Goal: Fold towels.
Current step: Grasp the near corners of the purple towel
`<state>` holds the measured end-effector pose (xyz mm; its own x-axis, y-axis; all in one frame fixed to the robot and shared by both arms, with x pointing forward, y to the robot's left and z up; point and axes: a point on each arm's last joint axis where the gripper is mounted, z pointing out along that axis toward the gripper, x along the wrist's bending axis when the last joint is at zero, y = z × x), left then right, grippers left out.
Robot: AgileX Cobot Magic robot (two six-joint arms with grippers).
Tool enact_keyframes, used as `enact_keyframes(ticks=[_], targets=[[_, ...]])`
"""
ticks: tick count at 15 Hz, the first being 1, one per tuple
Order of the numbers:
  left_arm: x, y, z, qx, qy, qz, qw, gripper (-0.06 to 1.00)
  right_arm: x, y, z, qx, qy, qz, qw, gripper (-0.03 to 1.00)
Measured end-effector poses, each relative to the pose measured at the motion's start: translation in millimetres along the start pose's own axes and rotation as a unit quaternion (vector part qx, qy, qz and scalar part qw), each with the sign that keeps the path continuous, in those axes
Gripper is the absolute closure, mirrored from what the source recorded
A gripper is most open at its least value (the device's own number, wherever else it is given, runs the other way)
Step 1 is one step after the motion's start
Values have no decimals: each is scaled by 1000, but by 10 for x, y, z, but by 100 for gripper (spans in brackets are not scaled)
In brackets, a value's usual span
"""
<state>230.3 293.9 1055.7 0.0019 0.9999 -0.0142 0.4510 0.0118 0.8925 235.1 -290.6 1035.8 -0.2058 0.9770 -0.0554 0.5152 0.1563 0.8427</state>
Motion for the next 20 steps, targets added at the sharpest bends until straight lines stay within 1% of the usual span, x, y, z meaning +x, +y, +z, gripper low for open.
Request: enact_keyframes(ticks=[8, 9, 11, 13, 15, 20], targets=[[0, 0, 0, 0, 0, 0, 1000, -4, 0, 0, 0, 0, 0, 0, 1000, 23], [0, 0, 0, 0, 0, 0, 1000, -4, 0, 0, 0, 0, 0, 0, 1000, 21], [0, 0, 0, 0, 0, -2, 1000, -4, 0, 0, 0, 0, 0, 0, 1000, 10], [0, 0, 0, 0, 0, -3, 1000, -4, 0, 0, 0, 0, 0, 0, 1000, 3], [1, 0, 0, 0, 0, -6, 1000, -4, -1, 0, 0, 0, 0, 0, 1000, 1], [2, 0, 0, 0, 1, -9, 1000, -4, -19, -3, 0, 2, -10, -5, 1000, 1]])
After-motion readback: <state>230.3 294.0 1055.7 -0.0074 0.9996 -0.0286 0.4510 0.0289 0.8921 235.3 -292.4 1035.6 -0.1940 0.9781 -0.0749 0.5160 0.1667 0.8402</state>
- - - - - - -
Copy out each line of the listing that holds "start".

Measured end-effector poses, each relative to the pose measured at the motion's start: translation in millimetres along the start pose's own axes and rotation as a unit quaternion (vector part qx, qy, qz and scalar part qw), each with the sign that keeps the path continuous, in those axes
Step 1 is one step after the motion's start

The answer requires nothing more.